In one operation, the technology creates novel designs; predicts lift, drag, stability, structural stress, and other attributes for each shape; and then optimizes the design according to the user’s preferences. This workflow reduces development time from months to hours when used in industrial applications.

“This is a first step in transforming the way engineering is practiced in Advanced Industries,” added Robin Tuluie, Co-founder and Chairman of PhysicsX. “Over time, we will bring new capabilities to LGM-Aero and to Ai.rplane, allowing users to select powertrains, add controls, and further content to reach mature designs in days rather than months or years.”

LGM-Aero was developed and provisioned on AWS and trained on over 25 million meshes, representing over 10 billion vertices and tens of thousands of CFD (computational fluid dynamics) and FEA (finite element analysis) simulations generated with Siemens Digital Industries Xcelerator tools. The fully trained model generalizes to a broad set of aeroelastic applications and infers aero performance, flight stability, and structural stress for a large class of flying shapes as a zero-shot model.

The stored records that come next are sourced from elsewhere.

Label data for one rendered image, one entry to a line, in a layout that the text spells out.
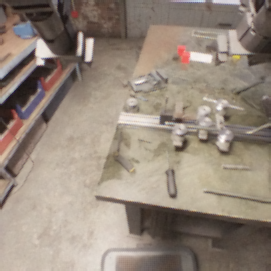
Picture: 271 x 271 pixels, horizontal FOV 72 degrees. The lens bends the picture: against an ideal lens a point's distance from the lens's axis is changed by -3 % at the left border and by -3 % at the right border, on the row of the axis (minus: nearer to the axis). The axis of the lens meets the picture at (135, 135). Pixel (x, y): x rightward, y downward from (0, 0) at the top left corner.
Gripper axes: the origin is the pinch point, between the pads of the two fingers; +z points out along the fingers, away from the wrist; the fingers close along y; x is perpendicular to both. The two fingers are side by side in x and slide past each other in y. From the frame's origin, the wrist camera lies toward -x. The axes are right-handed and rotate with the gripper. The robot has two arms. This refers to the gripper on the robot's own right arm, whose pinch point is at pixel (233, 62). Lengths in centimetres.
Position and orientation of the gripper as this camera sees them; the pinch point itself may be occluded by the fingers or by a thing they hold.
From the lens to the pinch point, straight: 63.1
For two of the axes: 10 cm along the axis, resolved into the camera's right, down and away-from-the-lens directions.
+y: -10.0, 0.2, 0.1
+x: 0.1, 9.8, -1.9
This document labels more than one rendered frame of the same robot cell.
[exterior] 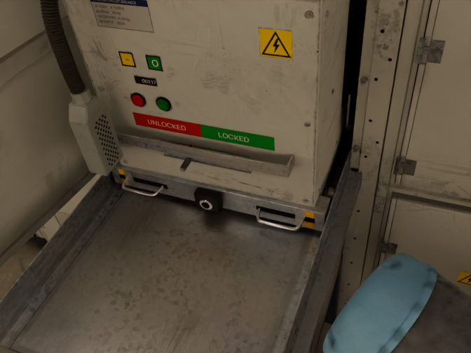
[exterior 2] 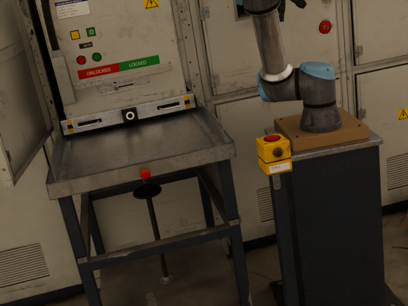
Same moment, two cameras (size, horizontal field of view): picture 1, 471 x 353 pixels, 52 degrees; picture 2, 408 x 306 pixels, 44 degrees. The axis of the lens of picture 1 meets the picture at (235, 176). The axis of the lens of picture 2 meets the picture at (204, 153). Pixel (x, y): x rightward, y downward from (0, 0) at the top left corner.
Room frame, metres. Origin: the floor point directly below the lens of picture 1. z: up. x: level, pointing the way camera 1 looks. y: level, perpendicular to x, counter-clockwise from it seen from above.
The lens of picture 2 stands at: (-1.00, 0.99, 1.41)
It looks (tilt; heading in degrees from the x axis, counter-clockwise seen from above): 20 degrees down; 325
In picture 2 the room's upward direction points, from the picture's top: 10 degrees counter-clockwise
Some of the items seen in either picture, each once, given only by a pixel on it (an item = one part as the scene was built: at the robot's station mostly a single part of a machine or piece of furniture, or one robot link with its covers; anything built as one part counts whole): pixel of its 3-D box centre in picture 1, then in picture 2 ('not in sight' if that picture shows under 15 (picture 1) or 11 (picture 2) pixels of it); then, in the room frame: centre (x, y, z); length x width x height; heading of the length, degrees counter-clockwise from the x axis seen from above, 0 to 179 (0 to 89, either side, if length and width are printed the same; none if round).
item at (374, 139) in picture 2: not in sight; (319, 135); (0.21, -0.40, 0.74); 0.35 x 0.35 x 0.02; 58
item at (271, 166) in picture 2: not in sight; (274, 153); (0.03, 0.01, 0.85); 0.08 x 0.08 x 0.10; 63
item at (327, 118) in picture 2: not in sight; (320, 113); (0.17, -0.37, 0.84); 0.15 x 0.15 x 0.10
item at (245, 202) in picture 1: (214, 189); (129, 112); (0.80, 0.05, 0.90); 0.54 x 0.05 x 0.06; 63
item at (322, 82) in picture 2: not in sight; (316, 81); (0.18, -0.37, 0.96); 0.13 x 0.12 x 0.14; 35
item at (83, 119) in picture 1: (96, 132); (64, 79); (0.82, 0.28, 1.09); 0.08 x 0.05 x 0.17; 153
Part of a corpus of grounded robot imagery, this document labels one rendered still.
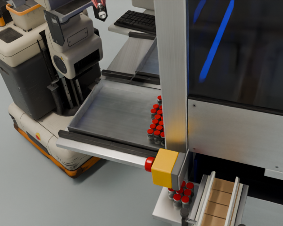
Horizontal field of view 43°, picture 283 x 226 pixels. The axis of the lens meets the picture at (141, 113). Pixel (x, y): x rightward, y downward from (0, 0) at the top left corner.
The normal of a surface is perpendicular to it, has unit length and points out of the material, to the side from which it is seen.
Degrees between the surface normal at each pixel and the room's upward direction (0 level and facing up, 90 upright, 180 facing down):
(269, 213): 90
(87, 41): 8
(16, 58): 90
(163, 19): 90
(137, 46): 0
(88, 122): 0
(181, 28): 90
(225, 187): 0
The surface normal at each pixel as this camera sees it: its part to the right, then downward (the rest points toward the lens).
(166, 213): -0.10, -0.71
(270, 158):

“This technology will accelerate the transformation of engineering in advanced industries for AWS customers, enabling them to bring their products to the market faster while increasing product performance,” said Ozgur Tohumcu, General Manager of Automotive and Manufacturing at AWS.

LGM-Aero was developed using an extensive set of simulation technologies from Siemens to automate and scale the generation of high-quality training data, as well as AWS Batch and Amazon EC2 to scale compute during training. It is available on the PhysicsX AI engineering enterprise platform.

PhysicsX emerged from stealth in November 2023 to help apply the power of generative AI to enable breakthrough engineering in advanced industries including automotive, aerospace, renewables, and materials production. That month it announced it had raised $32 million in a Series A round led by General Catalyst, with Standard Investments, NGP, Radius Capital, and KKR Co-founder and Co-executive chairman, Henry Kravis, also participating.

Tuluie and Corbo, and fellow co-founder Nicolas Haag, Director of Simulation Engineering, are leading a PhysicsX team of simulation engineers, machine learning and software engineers, and data scientists with backgrounds spanning numerical physics, enterprise AI, and advanced engineering including some from Formula One. For the last three years, the team has worked with some of the largest and most sophisticated engineering and manufacturing organizations in the world on their most critical engineering challenges.

The company says that accelerating the energy transition hinges on overcoming fundamental engineering bottlenecks to the deployment of more efficient technologies and machines at scale, from time-consuming physics simulation to the painstaking reconciliation of virtual simulation and real-world data collection to the many limitations of optimizing over a large design space.

It aims to meet the needs of engineers across sectors by building AIs that dramatically accelerate accurate physics simulation, enable generative engineering solutions, vastly accelerate some of the most time-consuming activities in the engineering process, and make complex engineering across industries more accessible.